WHAT THE TASK ASKS => Find how many lines of the listing below include the word "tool", then report the number by itself.

□ □ □ □

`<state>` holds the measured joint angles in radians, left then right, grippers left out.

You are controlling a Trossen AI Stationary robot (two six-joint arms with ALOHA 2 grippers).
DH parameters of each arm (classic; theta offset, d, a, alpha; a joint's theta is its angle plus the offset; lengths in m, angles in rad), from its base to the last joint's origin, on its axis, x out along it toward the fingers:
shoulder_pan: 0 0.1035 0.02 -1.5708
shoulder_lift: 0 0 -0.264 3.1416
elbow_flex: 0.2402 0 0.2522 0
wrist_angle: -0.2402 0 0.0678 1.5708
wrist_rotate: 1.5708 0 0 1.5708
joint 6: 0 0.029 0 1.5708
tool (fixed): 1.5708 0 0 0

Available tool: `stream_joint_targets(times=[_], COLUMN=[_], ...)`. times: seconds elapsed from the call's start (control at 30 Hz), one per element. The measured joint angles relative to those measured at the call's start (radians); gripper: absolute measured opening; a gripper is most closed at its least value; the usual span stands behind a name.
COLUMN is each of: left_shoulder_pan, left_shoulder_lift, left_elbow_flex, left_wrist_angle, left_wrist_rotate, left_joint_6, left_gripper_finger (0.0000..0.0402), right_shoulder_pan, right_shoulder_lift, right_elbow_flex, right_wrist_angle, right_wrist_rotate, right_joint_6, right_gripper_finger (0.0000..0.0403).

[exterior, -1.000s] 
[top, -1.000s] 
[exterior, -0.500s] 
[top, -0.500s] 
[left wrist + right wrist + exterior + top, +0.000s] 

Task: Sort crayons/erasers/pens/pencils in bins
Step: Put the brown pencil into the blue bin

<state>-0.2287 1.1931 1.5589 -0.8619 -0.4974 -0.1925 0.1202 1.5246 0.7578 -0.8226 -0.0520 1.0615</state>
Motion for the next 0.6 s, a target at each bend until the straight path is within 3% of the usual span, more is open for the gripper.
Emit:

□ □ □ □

FINISHED EXERCISE => 2